What the task requires ->
Give the records below again exactly, and exclude each picture.

........

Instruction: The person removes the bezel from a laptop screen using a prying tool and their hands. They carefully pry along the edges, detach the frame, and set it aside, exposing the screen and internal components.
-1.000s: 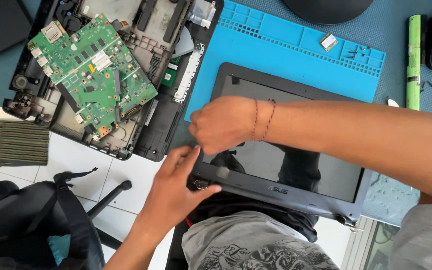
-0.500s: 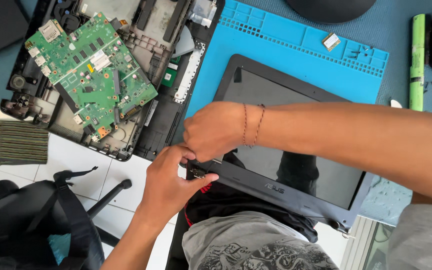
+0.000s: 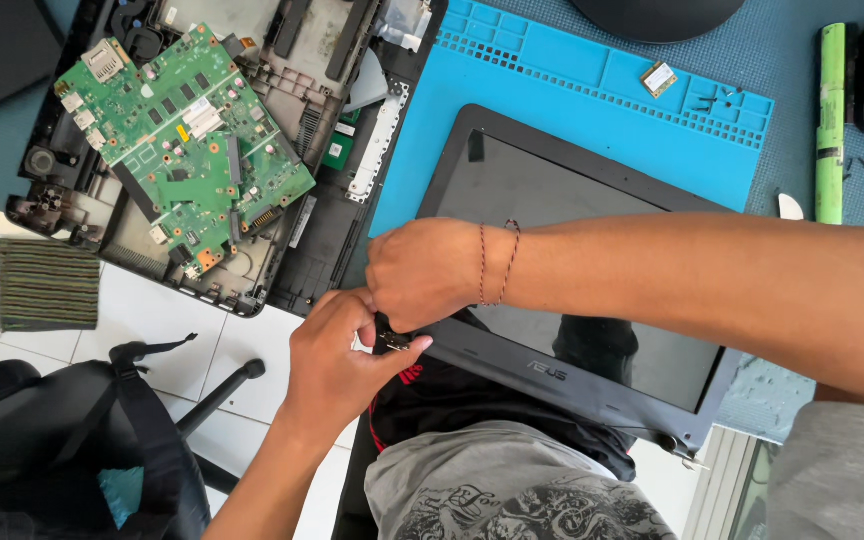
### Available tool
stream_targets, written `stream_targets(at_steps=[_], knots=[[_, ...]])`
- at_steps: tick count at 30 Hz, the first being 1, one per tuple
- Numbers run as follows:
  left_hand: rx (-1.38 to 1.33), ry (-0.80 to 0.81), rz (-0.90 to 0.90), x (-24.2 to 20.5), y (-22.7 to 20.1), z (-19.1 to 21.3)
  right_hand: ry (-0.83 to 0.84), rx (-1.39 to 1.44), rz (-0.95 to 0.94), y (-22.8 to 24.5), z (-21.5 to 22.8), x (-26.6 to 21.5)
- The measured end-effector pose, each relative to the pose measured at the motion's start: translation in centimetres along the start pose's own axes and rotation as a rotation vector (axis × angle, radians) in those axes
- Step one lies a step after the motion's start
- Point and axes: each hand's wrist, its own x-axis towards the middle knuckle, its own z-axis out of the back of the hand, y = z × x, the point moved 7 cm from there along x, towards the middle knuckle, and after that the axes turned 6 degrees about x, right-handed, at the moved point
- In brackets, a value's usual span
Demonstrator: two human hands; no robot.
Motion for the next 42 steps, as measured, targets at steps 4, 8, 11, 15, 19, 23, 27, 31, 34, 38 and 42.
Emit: stream_targets(at_steps=[4,8,11,15,19,23,27,31,34,38,42], knots=[[-0.019,0.018,0.0,0.0,0.0,-0.1,-0.009,0.013,-0.025,-0.1,0.2,-0.1],[-0.016,0.016,0.006,0.0,-0.1,0.0,0.005,-0.03,0.017,0.0,0.3,0.1],[-0.006,0.016,0.003,0.1,-0.3,0.0,0.004,-0.047,0.009,-0.1,1.4,-0.6],[-0.009,0.031,0.021,0.8,-1.2,0.5,-0.026,-0.042,-0.095,-1.4,2.5,-1.7],[-0.036,0.024,0.003,1.1,-1.6,0.5,-0.027,-0.041,-0.129,-2.5,1.6,-2.5],[-0.007,0.054,0.058,1.0,-1.1,0.3,-0.063,-0.12,-0.044,-1.2,1.3,-2.1],[0.006,0.072,0.067,1.0,-1.0,0.2,-0.078,-0.097,-0.044,-1.3,1.2,-2.0],[-0.029,0.076,0.072,1.1,-1.3,0.5,-0.096,-0.098,-0.112,-1.8,2.2,-2.9],[0.012,0.101,0.062,1.8,-1.9,1.2,-0.116,-0.128,-0.2,-1.6,2.2,-4.2],[0.023,0.457,0.075,2.2,-1.6,0.6,-0.41,0.351,-0.664,-1.0,3.8,-8.6],[0.385,0.598,-0.413,2.6,-4.8,-0.4,-0.053,0.864,-1.122,3.5,0.5,-12.2]])
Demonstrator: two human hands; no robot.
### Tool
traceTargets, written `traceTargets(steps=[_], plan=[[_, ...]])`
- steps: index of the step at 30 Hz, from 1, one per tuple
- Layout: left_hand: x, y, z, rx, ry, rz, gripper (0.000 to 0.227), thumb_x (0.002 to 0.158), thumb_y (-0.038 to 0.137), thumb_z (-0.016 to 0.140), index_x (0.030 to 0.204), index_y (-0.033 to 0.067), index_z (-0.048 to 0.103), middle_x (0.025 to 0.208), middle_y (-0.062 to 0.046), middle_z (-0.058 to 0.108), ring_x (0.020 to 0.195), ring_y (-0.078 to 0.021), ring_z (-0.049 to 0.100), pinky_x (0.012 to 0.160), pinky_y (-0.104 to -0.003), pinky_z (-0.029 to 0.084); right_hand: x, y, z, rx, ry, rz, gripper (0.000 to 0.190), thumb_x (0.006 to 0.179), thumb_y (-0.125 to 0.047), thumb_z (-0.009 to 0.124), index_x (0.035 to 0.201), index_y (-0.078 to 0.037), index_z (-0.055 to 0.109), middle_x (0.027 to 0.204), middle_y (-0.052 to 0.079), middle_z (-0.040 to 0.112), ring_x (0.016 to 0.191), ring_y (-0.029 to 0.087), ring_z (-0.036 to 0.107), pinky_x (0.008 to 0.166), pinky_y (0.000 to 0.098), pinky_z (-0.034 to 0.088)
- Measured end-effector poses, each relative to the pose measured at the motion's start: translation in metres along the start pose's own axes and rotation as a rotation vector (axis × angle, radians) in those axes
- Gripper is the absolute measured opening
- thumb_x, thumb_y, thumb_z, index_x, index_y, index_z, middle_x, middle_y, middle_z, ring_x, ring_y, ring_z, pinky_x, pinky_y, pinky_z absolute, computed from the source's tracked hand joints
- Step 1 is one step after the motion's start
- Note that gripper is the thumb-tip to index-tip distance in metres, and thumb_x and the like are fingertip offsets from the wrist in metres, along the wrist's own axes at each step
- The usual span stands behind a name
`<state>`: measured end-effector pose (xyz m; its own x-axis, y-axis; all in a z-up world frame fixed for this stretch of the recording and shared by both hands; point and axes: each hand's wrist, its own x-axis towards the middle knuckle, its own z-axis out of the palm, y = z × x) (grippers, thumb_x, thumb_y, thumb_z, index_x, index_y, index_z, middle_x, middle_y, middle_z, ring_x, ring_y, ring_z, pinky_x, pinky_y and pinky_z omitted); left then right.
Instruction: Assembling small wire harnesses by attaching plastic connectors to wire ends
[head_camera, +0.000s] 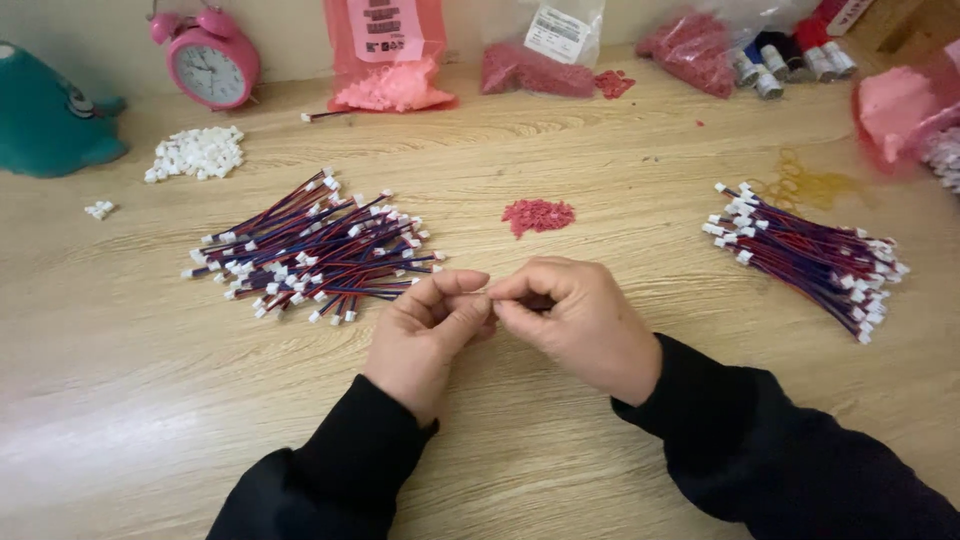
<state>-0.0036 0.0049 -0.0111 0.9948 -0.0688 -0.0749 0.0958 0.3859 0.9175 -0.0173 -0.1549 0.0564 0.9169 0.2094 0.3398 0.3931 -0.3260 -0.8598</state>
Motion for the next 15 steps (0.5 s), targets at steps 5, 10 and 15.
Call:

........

Task result ->
Instruction: The person removes the bezel from a laptop screen using a prying tool and their hands. They carefully pry along the edges, detach the frame, and set it aside, exposing the screen and internal components.
-1.000s: 
-0.500s: 
+0.000s: 
### Available tool
stream_targets, written `stream_targets(at_steps=[_], knots=[[_, ...]])`
- at_steps: tick count at 30 Hz, the first being 1, one per tuple
- Numbers run as follows:
  left_hand: rx (-1.38 to 1.33), ry (-0.80 to 0.81), rz (-0.90 to 0.90), x (-24.2 to 20.5), y (-22.7 to 20.1), z (-19.1 to 21.3)
  right_hand: ry (-0.83 to 0.84), rx (-1.39 to 1.44), rz (-0.95 to 0.94), y (-22.8 to 24.5), z (-21.5 to 22.8), x (-26.6 to 21.5)
- The measured end-effector pose, each relative to the pose measured at the motion's start: translation in centimetres along the start pose's own axes and rotation as a rotation vector (axis × angle, radians) in those axes
- Step one lies a step after the motion's start
- Point and axes: each hand's wrist, its own x-axis towards the middle knuckle, its own z-axis out of the back of the hand, y = z × x, the point moved 7 cm from there along x, towards the middle knuckle, and after that the axes turned 6 degrees about x, right-handed, at the moved point
- In brackets, a value's usual span
Demonstrator: two human hands; no robot.
Motion for the next 42 steps, as measured, targets at steps 4, 8, 11, 15, 19, 23, 27, 31, 34, 38 and 42.
Emit: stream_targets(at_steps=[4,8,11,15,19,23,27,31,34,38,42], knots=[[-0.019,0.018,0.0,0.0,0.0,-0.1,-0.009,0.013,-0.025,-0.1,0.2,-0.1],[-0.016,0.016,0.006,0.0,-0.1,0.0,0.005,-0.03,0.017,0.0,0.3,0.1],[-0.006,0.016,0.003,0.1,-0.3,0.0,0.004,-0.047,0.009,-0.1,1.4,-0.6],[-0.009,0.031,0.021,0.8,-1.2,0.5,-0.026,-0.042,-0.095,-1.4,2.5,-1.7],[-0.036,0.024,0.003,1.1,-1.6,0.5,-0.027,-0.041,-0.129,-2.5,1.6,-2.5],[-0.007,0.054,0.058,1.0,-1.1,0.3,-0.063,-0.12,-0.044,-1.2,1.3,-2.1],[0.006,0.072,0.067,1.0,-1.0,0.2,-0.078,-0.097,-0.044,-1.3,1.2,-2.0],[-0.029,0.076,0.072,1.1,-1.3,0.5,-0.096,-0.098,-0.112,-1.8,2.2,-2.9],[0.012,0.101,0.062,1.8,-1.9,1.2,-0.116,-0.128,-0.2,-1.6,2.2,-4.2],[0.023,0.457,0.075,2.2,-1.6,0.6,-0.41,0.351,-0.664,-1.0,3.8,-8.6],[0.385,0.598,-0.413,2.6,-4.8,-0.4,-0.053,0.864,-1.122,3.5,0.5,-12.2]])
Demonstrator: two human hands; no robot.
### Tool
traceTargets, written `traceTargets(steps=[_], plan=[[_, ...]])`
- steps: index of the step at 30 Hz, from 1, one per tuple
- Layout: left_hand: x, y, z, rx, ry, rz, gripper (0.000 to 0.227), thumb_x (0.002 to 0.158), thumb_y (-0.038 to 0.137), thumb_z (-0.016 to 0.140), index_x (0.030 to 0.204), index_y (-0.033 to 0.067), index_z (-0.048 to 0.103), middle_x (0.025 to 0.208), middle_y (-0.062 to 0.046), middle_z (-0.058 to 0.108), ring_x (0.020 to 0.195), ring_y (-0.078 to 0.021), ring_z (-0.049 to 0.100), pinky_x (0.012 to 0.160), pinky_y (-0.104 to -0.003), pinky_z (-0.029 to 0.084); right_hand: x, y, z, rx, ry, rz, gripper (0.000 to 0.190), thumb_x (0.006 to 0.179), thumb_y (-0.125 to 0.047), thumb_z (-0.009 to 0.124), index_x (0.035 to 0.201), index_y (-0.078 to 0.037), index_z (-0.055 to 0.109), middle_x (0.027 to 0.204), middle_y (-0.052 to 0.079), middle_z (-0.040 to 0.112), ring_x (0.016 to 0.191), ring_y (-0.029 to 0.087), ring_z (-0.036 to 0.107), pinky_x (0.008 to 0.166), pinky_y (0.000 to 0.098), pinky_z (-0.034 to 0.088)
- Measured end-effector poses, each relative to the pose measured at the motion's start: translation in metres along the start pose's own axes and rotation as a rotation vector (axis × angle, radians) in those axes
- Gripper is the absolute measured opening
- thumb_x, thumb_y, thumb_z, index_x, index_y, index_z, middle_x, middle_y, middle_z, ring_x, ring_y, ring_z, pinky_x, pinky_y, pinky_z absolute, computed from the source's tracked hand joints
- Step 1 is one step after the motion's start
- Note that gripper is the thumb-tip to index-tip distance in metres, and thumb_x and the like are fingertip offsets from the wrist in metres, along the wrist's own axes at each step
- The usual span stands behind a name
`<state>`: measured end-effector pose (xyz m; its own x-axis, y-axis; all in a z-up world frame fixed for this stretch of the recording and shared by both hands; point and axes: each hand's wrist, its own x-axis towards the middle knuckle, its own z-axis out of the palm, y = z × x) (grippers, thumb_x, thumb_y, thumb_z, index_x, index_y, index_z, middle_x, middle_y, middle_z, ring_x, ring_y, ring_z, pinky_x, pinky_y and pinky_z omitted); left then right.
Instruction: Assembling small wire harnesses by attaching plastic connectors to wire ends
[head_camera, +0.000s] 
<state>-0.0036 0.0049 -0.0111 0.9948 -0.0688 -0.0749 0.0958 0.3859 0.9175 -0.0173 -0.1549 0.0564 0.9169 0.2094 0.3398 0.3931 -0.3260 -0.8598</state>
Motion for the next 15 steps (0.5 s), targets at steps 5, 10 and 15.
Call:

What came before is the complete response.